Data to examine:
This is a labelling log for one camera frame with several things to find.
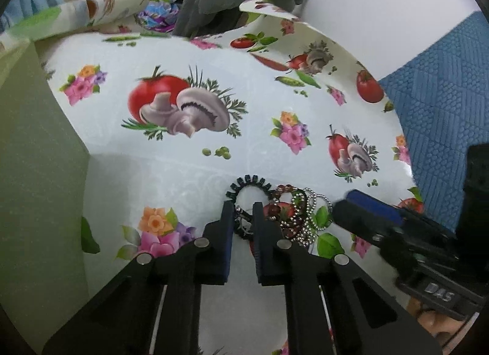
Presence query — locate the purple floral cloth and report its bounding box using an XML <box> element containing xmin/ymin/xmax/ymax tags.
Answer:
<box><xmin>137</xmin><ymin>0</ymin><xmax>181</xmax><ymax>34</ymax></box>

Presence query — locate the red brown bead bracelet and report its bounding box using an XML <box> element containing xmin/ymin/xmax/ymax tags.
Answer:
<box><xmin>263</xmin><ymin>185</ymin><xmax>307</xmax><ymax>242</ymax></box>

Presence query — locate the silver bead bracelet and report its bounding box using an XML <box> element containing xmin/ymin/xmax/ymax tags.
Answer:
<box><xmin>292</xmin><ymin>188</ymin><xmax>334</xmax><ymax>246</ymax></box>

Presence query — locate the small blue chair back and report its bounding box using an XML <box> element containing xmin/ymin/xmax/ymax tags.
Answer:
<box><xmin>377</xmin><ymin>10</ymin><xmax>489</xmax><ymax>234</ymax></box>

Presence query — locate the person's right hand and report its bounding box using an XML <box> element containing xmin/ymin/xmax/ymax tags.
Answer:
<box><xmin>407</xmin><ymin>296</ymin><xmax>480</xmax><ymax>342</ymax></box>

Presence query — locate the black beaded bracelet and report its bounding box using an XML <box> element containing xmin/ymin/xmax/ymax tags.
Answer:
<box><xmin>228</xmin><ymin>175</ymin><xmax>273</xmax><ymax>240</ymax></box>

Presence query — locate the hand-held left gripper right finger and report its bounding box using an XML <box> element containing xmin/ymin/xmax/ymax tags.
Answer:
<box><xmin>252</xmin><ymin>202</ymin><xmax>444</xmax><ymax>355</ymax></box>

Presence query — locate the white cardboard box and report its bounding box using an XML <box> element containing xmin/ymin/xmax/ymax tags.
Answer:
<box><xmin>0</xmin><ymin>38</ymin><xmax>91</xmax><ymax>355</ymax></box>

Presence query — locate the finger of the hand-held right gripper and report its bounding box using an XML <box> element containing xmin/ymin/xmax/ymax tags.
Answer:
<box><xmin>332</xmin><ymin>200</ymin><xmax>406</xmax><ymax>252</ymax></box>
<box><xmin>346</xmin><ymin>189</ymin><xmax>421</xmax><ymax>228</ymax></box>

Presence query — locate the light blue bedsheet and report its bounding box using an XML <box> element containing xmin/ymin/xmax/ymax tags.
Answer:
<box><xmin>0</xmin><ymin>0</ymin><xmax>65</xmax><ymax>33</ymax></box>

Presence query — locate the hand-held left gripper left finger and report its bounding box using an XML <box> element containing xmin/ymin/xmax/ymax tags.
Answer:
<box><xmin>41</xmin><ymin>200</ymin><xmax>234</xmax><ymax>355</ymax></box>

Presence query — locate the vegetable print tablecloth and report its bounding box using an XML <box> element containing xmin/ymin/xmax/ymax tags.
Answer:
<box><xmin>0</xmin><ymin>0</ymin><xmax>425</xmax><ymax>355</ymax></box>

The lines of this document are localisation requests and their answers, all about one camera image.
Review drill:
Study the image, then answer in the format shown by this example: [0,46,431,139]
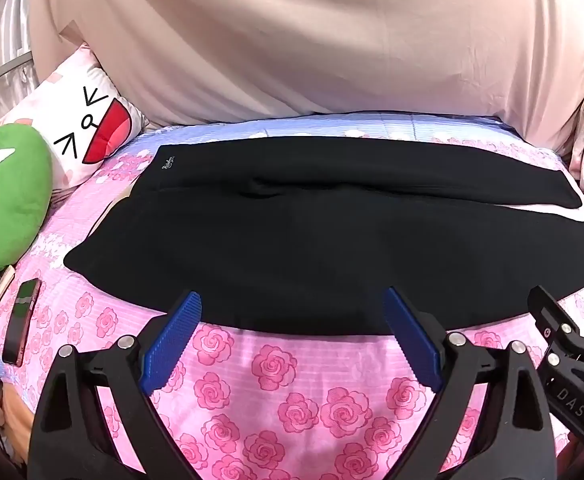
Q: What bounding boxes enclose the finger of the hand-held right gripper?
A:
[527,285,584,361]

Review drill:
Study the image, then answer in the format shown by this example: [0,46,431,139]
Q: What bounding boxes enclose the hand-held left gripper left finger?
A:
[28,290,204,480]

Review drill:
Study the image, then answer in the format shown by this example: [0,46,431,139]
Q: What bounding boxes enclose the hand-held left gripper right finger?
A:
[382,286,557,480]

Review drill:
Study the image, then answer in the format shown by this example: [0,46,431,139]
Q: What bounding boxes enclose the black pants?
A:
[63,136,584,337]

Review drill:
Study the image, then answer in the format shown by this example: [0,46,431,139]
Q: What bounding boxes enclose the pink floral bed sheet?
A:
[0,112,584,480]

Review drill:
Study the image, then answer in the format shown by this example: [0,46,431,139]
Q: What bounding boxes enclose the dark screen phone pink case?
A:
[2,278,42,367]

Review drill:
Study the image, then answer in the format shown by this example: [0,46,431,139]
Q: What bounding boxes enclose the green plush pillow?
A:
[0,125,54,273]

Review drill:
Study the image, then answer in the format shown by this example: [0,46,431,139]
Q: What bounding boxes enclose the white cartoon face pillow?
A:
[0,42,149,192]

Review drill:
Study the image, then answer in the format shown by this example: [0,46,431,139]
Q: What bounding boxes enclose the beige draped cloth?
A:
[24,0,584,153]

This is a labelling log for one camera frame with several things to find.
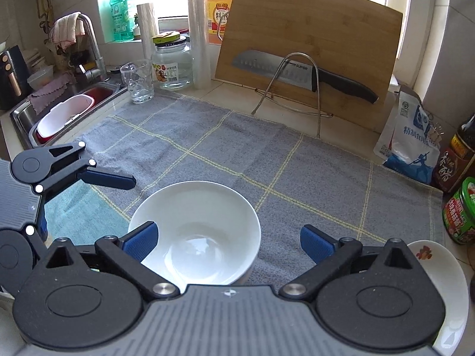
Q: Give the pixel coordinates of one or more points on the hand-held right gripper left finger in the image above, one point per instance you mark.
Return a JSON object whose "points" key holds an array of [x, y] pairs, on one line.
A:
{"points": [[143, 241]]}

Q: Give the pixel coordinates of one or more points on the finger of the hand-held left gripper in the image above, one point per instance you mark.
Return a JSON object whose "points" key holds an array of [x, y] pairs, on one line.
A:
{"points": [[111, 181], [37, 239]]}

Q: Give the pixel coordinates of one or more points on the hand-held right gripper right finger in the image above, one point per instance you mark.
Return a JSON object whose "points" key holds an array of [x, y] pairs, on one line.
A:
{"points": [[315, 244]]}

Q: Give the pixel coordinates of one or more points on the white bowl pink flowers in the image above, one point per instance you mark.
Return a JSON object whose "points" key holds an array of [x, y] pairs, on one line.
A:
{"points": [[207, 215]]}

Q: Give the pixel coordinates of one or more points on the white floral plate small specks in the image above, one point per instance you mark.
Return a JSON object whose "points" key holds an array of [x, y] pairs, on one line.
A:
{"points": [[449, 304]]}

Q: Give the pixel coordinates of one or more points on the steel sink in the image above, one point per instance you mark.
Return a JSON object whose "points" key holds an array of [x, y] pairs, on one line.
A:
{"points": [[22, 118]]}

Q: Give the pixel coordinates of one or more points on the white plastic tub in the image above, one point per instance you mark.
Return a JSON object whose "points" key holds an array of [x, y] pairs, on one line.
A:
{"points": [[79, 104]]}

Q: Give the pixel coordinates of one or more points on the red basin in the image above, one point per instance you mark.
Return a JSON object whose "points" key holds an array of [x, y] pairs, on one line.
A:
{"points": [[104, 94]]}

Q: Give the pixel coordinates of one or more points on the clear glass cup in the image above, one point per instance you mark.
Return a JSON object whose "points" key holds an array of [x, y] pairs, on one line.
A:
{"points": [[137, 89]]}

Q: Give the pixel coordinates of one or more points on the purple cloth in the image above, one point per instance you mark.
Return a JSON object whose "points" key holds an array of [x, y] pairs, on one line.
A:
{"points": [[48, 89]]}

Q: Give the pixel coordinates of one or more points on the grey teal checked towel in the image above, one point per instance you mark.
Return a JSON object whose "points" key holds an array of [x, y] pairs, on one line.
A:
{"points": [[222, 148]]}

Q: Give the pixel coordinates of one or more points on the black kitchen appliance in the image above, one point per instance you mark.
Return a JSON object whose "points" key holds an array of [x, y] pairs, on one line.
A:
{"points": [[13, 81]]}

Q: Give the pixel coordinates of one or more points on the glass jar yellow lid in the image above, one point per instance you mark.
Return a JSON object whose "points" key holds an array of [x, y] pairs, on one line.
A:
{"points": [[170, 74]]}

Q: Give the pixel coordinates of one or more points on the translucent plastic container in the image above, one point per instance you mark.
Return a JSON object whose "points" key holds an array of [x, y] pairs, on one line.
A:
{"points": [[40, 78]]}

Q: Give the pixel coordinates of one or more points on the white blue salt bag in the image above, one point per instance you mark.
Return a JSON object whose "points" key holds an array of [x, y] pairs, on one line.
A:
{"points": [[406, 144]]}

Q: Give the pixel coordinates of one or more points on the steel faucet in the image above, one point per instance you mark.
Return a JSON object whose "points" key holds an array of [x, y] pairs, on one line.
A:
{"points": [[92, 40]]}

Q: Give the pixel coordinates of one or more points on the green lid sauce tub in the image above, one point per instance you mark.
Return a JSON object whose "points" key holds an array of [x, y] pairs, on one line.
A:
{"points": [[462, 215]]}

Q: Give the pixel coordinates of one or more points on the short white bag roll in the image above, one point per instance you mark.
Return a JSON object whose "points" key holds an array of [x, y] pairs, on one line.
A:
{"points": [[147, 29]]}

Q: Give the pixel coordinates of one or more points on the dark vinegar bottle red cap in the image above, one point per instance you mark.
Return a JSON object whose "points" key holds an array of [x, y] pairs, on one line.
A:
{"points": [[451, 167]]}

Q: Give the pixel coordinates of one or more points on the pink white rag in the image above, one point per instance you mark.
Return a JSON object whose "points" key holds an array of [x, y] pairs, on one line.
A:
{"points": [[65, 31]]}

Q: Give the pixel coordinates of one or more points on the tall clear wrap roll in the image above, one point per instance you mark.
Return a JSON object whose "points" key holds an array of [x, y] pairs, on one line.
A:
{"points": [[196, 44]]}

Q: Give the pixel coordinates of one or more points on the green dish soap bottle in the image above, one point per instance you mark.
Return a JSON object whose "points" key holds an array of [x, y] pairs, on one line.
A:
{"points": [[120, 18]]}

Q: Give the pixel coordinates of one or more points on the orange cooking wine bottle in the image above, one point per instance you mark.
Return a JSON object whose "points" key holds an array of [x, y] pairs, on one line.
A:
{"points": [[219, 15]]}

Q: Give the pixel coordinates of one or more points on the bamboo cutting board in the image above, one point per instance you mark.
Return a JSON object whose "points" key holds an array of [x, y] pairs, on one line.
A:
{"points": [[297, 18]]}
==
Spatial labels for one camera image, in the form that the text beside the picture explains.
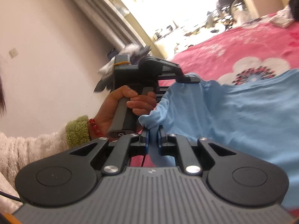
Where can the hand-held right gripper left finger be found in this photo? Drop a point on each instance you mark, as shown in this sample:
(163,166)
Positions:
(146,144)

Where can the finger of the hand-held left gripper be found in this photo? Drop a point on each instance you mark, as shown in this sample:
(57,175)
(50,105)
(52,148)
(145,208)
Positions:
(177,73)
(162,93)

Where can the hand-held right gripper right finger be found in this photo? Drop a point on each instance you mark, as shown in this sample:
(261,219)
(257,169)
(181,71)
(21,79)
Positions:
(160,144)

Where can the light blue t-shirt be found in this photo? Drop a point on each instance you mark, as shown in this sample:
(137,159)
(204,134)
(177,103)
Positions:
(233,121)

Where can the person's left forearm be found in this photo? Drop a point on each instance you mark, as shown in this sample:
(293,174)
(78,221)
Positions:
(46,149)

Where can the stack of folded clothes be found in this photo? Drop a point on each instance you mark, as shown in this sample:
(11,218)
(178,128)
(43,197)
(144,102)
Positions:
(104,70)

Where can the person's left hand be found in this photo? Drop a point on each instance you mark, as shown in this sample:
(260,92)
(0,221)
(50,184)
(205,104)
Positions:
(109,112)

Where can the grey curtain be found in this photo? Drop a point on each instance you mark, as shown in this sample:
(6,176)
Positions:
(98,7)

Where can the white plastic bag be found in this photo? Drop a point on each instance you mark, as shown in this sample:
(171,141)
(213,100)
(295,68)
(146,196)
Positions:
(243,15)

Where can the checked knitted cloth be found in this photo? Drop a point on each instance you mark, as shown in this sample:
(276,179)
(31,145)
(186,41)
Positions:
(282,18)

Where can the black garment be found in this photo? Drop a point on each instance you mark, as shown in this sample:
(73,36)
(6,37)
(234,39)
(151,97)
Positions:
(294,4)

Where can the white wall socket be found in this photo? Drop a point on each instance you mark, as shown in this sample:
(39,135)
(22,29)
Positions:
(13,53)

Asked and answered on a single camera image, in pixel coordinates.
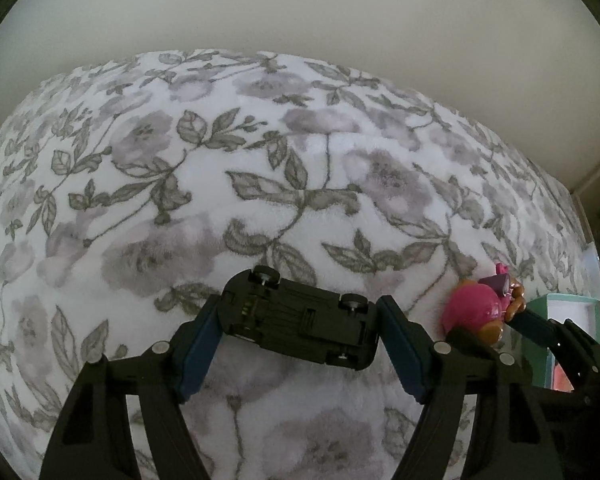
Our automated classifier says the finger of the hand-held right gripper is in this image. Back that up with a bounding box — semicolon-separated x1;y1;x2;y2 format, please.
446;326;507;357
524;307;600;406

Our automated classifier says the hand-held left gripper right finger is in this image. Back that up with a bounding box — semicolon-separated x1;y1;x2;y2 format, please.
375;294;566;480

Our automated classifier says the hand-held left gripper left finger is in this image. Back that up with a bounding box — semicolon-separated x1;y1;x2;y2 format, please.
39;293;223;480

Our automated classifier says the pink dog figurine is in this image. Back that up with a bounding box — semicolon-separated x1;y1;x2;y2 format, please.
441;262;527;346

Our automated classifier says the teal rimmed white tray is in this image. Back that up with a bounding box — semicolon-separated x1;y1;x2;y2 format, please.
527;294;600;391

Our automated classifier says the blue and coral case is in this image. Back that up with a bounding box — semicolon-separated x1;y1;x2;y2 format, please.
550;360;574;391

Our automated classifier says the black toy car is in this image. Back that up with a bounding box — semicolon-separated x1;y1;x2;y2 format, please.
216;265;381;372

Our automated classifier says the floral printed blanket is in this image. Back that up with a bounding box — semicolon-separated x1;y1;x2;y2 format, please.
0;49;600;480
--
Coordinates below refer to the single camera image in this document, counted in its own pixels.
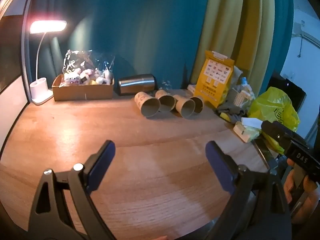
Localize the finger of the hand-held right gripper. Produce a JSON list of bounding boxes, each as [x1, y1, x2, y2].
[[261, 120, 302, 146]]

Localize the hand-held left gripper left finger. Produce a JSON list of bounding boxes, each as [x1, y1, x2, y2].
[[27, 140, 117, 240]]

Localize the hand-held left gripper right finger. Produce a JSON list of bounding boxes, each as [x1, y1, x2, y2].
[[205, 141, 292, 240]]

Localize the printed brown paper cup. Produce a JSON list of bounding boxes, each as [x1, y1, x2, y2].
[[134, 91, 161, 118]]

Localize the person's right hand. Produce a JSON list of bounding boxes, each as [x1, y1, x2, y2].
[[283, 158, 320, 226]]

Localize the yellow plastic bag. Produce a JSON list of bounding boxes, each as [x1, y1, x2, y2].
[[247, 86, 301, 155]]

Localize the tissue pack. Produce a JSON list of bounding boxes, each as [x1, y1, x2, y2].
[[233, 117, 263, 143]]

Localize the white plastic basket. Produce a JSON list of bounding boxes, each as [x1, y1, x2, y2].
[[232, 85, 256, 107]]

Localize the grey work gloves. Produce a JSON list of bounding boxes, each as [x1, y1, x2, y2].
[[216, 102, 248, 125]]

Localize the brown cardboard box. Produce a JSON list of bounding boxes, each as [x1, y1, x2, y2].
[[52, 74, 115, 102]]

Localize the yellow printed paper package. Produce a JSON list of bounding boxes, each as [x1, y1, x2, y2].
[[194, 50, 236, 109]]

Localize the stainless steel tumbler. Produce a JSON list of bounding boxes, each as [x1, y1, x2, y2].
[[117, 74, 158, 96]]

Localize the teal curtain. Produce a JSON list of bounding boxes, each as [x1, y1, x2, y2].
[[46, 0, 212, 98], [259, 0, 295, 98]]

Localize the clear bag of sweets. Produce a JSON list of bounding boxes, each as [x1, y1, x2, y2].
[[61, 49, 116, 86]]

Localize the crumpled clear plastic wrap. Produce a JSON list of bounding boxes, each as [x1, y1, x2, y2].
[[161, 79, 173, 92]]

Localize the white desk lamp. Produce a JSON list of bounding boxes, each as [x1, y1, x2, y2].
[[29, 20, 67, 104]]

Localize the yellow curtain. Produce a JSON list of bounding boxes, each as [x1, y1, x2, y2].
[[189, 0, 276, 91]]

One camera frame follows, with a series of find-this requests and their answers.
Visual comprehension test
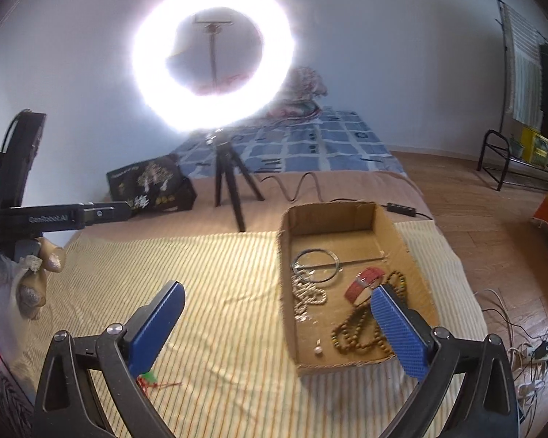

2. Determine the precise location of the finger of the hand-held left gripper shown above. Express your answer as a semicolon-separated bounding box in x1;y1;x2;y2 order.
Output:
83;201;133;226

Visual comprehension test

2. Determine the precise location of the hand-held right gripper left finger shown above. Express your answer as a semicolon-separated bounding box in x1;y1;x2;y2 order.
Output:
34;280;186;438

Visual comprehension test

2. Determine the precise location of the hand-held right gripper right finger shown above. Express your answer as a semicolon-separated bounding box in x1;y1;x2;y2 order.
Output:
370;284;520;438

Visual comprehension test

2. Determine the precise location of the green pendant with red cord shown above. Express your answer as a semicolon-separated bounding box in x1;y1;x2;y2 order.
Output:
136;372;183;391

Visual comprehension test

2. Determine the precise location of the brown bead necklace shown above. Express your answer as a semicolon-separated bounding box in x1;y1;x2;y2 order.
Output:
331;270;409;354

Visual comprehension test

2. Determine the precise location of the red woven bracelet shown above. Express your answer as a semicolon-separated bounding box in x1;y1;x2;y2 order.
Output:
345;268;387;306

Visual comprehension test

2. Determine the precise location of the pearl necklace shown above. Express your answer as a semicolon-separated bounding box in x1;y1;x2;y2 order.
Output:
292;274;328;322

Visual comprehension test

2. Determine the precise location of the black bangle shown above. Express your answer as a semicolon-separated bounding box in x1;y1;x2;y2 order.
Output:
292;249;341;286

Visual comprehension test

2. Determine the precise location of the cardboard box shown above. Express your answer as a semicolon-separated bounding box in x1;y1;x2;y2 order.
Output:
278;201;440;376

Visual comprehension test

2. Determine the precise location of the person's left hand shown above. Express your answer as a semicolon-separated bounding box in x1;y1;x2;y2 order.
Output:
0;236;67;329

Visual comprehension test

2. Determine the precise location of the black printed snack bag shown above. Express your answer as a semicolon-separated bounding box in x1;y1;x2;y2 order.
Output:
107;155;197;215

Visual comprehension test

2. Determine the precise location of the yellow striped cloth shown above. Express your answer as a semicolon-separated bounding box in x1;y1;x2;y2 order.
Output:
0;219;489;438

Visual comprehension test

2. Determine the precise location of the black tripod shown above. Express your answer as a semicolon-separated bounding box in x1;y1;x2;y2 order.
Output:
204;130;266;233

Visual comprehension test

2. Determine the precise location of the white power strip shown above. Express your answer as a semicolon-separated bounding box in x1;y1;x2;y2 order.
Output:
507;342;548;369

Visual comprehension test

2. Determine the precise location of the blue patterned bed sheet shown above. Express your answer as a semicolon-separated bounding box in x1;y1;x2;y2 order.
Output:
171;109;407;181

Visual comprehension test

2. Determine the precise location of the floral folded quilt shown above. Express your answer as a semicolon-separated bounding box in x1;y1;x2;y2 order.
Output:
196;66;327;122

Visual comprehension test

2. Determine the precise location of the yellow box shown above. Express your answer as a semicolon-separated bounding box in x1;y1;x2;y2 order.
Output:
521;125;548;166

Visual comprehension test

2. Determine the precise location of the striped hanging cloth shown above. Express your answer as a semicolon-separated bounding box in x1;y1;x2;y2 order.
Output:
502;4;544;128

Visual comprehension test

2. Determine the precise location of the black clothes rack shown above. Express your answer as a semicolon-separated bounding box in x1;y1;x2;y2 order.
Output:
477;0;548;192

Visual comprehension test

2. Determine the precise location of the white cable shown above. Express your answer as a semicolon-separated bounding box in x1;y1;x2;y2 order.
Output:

Task statement:
Present each line from the listing that holds the string "striped".

Result:
2. Determine the precise location of the yellow striped cloth shown above. Express your answer as a semicolon-separated bounding box in x1;y1;x2;y2 order.
2. Determine the precise location of the striped hanging cloth shown above. Express your answer as a semicolon-separated bounding box in x1;y1;x2;y2 order.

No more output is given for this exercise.